Data records
________________________

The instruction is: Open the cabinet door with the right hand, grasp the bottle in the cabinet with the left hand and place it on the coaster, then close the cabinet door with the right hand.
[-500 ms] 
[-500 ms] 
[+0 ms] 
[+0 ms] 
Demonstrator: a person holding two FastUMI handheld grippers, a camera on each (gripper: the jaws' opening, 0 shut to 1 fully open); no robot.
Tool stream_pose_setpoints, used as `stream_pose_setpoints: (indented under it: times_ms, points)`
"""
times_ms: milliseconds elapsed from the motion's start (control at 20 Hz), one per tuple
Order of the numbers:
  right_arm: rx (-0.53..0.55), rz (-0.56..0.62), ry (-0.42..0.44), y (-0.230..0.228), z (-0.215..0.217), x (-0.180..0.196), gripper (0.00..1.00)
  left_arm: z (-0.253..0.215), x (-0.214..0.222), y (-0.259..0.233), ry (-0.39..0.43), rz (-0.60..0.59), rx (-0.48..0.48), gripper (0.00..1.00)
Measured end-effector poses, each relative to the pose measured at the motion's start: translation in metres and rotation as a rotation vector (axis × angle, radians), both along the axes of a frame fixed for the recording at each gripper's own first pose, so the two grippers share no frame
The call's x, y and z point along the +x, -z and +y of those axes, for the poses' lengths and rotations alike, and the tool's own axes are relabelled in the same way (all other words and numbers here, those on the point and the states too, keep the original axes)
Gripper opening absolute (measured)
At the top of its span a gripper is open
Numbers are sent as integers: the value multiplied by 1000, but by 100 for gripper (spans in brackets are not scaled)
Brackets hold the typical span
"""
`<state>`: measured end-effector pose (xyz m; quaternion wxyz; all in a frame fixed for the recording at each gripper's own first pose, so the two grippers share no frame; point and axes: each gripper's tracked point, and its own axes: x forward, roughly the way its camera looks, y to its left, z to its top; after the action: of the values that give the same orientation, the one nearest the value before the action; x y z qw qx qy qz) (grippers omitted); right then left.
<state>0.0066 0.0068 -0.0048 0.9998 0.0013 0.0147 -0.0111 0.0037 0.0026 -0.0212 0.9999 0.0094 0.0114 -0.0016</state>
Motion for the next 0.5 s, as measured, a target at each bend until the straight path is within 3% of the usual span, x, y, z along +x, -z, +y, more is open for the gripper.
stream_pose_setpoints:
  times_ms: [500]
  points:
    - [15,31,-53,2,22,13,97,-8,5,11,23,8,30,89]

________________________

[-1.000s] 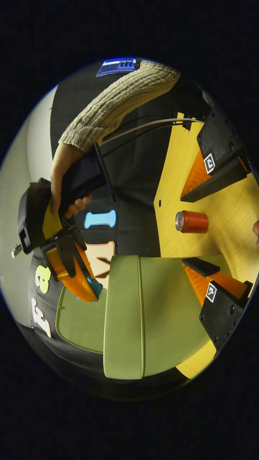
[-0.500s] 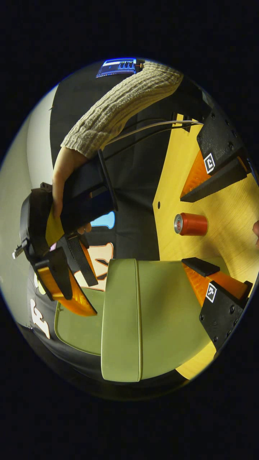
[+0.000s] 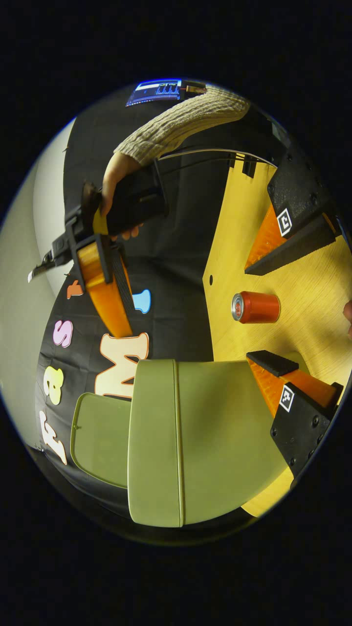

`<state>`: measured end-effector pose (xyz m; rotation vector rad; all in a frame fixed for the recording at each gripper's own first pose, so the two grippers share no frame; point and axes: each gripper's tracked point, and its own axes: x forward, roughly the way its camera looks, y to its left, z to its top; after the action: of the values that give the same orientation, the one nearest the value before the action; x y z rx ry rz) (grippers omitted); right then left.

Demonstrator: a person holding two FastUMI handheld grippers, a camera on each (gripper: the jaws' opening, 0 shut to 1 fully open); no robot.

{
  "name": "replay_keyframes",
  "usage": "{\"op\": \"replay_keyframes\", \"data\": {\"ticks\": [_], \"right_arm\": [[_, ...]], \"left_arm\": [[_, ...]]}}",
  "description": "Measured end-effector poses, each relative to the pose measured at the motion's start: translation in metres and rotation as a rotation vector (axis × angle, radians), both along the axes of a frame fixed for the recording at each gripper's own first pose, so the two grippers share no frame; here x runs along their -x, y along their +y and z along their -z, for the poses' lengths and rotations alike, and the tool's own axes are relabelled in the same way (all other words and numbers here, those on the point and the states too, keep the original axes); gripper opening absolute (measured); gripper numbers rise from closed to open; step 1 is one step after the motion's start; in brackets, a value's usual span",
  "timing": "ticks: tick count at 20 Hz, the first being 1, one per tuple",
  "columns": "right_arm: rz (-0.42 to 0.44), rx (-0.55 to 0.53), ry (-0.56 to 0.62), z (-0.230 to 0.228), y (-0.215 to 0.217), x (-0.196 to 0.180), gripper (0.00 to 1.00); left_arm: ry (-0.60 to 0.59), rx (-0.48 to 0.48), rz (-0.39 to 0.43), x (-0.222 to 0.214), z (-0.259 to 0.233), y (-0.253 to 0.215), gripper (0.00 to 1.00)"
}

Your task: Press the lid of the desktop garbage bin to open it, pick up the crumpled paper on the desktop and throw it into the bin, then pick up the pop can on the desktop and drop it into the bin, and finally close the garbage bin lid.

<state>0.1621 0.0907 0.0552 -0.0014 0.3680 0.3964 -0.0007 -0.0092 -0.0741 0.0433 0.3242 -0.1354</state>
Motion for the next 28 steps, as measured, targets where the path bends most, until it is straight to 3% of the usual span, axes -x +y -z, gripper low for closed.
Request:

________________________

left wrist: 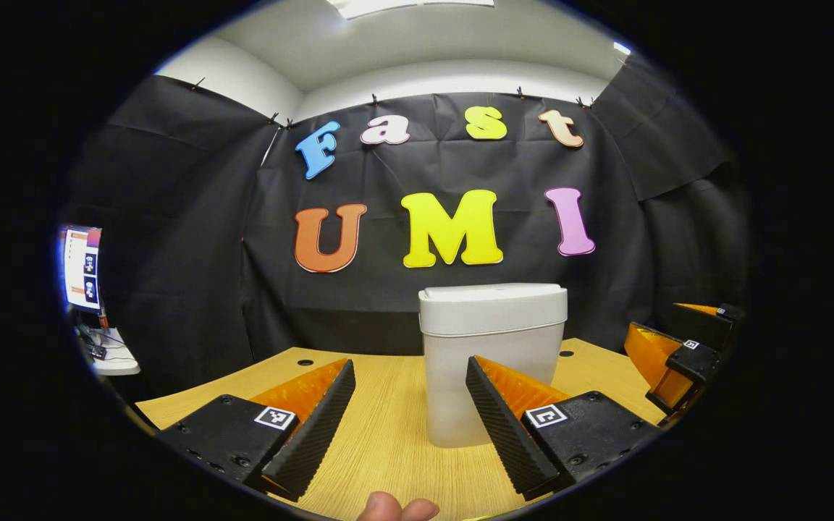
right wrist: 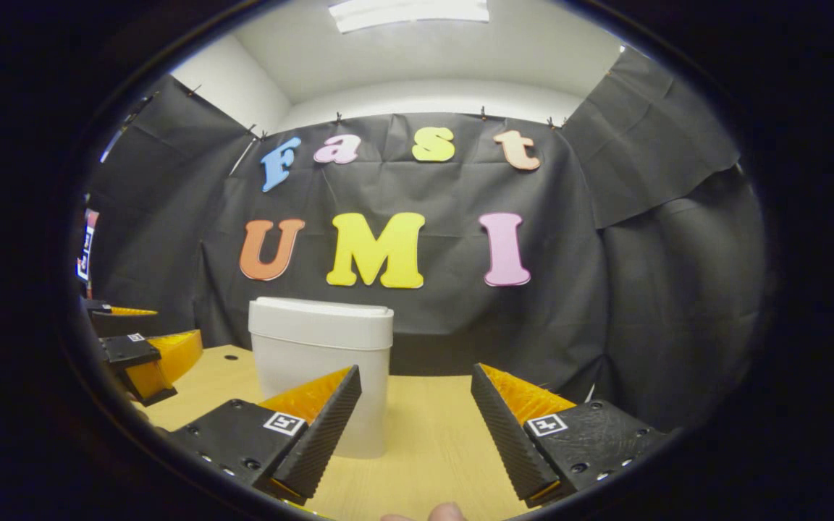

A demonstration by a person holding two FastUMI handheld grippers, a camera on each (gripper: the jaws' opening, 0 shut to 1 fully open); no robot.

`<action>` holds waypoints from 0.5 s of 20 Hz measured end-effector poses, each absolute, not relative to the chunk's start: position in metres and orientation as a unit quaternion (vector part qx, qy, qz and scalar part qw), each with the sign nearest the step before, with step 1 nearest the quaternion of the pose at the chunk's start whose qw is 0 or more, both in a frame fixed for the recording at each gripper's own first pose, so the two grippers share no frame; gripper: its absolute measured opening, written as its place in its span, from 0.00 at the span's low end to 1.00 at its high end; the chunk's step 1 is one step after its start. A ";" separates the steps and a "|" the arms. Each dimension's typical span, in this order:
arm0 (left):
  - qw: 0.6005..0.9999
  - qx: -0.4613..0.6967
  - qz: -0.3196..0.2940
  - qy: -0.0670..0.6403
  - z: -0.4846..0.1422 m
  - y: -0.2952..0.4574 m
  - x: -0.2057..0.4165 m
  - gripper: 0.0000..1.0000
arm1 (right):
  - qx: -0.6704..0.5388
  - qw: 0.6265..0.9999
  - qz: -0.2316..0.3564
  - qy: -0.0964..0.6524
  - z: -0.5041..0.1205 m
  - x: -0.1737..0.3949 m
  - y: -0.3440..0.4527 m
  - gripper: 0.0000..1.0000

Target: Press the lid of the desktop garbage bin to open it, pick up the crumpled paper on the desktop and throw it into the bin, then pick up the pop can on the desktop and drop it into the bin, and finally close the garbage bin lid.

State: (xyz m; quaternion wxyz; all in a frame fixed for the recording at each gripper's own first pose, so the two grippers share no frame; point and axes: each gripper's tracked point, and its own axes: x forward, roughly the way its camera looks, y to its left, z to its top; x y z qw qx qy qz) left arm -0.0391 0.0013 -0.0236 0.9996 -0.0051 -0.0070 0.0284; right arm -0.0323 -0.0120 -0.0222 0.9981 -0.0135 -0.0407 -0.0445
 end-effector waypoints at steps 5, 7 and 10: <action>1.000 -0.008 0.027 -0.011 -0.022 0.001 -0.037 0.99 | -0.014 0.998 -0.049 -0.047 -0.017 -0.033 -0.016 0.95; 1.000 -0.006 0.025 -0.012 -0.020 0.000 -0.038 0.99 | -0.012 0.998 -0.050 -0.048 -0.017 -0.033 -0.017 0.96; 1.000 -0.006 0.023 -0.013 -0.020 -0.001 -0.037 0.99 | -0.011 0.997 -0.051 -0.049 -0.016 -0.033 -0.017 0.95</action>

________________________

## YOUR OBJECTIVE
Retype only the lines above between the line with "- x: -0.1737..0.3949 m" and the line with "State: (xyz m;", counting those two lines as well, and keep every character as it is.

## RESPONSE BOX
  - x: -0.1737..0.3949 m
  - y: -0.3440..0.4527 m
  - gripper: 0.0000..1.0000

Target: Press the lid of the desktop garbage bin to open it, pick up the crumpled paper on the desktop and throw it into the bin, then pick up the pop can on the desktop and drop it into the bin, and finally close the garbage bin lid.

State: (xyz m; quaternion wxyz; all in a frame fixed for the recording at each gripper's own first pose, so the two grippers share no frame; point and axes: each gripper's tracked point, and its own axes: x forward, roughly the way its camera looks, y to its left, z to its top; x y z qw qx qy qz) left arm -0.0391 0.0013 -0.0236 0.9996 -0.0051 -0.0070 0.0284; right arm -0.0323 -0.0120 -0.0222 0.9981 -0.0135 -0.0407 -0.0445

The answer given is complete as it stands.